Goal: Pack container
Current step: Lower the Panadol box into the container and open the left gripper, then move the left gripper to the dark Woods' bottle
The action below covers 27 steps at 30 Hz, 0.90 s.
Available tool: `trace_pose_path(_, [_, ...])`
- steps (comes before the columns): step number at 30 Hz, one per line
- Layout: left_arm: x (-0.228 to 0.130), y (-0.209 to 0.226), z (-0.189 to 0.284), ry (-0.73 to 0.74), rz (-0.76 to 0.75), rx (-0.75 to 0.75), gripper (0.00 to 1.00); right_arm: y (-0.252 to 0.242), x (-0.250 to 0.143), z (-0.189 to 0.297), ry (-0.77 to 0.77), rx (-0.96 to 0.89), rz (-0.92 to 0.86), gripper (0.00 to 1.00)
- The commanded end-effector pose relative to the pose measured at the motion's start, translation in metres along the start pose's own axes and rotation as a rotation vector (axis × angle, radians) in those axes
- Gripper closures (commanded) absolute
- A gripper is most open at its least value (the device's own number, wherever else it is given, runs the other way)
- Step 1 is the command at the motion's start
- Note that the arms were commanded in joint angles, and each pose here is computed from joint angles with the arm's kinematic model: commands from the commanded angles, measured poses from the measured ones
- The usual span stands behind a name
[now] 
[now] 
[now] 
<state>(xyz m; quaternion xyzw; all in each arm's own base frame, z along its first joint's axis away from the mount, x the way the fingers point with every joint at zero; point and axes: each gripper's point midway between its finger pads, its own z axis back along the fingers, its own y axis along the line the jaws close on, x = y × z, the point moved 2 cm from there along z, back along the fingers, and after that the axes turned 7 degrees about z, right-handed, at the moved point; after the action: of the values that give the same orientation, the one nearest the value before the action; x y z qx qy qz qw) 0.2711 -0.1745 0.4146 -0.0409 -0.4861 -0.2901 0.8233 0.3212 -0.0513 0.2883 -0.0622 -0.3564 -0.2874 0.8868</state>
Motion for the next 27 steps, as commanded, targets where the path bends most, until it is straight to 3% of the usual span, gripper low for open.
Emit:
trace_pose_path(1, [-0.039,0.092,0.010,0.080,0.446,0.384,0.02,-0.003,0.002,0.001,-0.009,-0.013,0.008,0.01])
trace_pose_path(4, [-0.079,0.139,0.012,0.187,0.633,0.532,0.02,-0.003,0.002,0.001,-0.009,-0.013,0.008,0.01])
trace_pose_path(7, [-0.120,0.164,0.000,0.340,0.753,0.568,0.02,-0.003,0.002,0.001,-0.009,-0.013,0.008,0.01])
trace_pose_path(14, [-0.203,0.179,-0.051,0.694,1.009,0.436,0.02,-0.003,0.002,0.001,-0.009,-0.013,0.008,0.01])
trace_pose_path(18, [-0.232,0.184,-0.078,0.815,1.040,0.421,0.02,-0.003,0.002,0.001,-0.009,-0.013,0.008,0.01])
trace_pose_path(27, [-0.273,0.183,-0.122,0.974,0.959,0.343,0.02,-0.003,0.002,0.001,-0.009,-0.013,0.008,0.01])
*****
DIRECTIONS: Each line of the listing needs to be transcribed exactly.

SOLUTION FOR THIS TASK:
Goal: Pack container
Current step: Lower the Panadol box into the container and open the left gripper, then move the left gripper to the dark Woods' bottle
The action below covers 27 steps at 30 Hz, 0.90 s.
Available tool: `trace_pose_path(_, [_, ...])`
- steps (comes before the columns): step number at 30 Hz, one per line
- Layout: left_arm: x (-0.228 to 0.130), y (-0.209 to 0.226), z (-0.189 to 0.284), ry (-0.73 to 0.74), rz (-0.76 to 0.75), rx (-0.75 to 0.75), gripper (0.00 to 1.00); right_arm: y (-0.252 to 0.242), x (-0.250 to 0.143), z (-0.189 to 0.297), ry (-0.77 to 0.77), rx (-0.96 to 0.89), rz (-0.92 to 0.86), gripper (0.00 to 1.00)
- The commanded end-effector pose relative to the pose measured at the motion's start, translation in metres along the start pose's own axes and rotation as a rotation vector (axis × angle, radians) in those axes
- Gripper closures (commanded) absolute
- A gripper is most open at its least value (the device's own number, wherever else it is given, runs the other way)
- Step 1 is the command at the motion's start
- Note that the arms were commanded in joint angles, and each pose here is computed from joint angles with the arm's kinematic model: commands from the commanded angles, measured poses from the measured ones
- The usual span stands behind a name
[now] 
[now] 
[now] 
<state>(xyz m; quaternion xyzw; all in each arm's own base frame, z along its first joint's axis away from the mount, x the way the fingers point with every joint at zero; point and axes: each gripper's point midway between its finger pads, its own z axis back along the fingers, its own y axis along the line the jaws close on, x = y × z, the point moved 2 cm from there along z, back along the fingers, and after that the axes turned 7 degrees about z, right-handed, at the moved point; after the action: of the values that give the same orientation, the one nearest the value before the action; x y z qx qy qz qw) 0.2711 -0.1745 0.4146 -0.0409 -0.4861 -0.2901 0.8233 0.3212 -0.0513 0.2883 -0.0622 -0.3564 -0.2874 0.8868</state>
Motion for the next 27 steps, as commanded, targets where the path bends most, until it is straight to 3% of the usual span, gripper low for open.
Emit:
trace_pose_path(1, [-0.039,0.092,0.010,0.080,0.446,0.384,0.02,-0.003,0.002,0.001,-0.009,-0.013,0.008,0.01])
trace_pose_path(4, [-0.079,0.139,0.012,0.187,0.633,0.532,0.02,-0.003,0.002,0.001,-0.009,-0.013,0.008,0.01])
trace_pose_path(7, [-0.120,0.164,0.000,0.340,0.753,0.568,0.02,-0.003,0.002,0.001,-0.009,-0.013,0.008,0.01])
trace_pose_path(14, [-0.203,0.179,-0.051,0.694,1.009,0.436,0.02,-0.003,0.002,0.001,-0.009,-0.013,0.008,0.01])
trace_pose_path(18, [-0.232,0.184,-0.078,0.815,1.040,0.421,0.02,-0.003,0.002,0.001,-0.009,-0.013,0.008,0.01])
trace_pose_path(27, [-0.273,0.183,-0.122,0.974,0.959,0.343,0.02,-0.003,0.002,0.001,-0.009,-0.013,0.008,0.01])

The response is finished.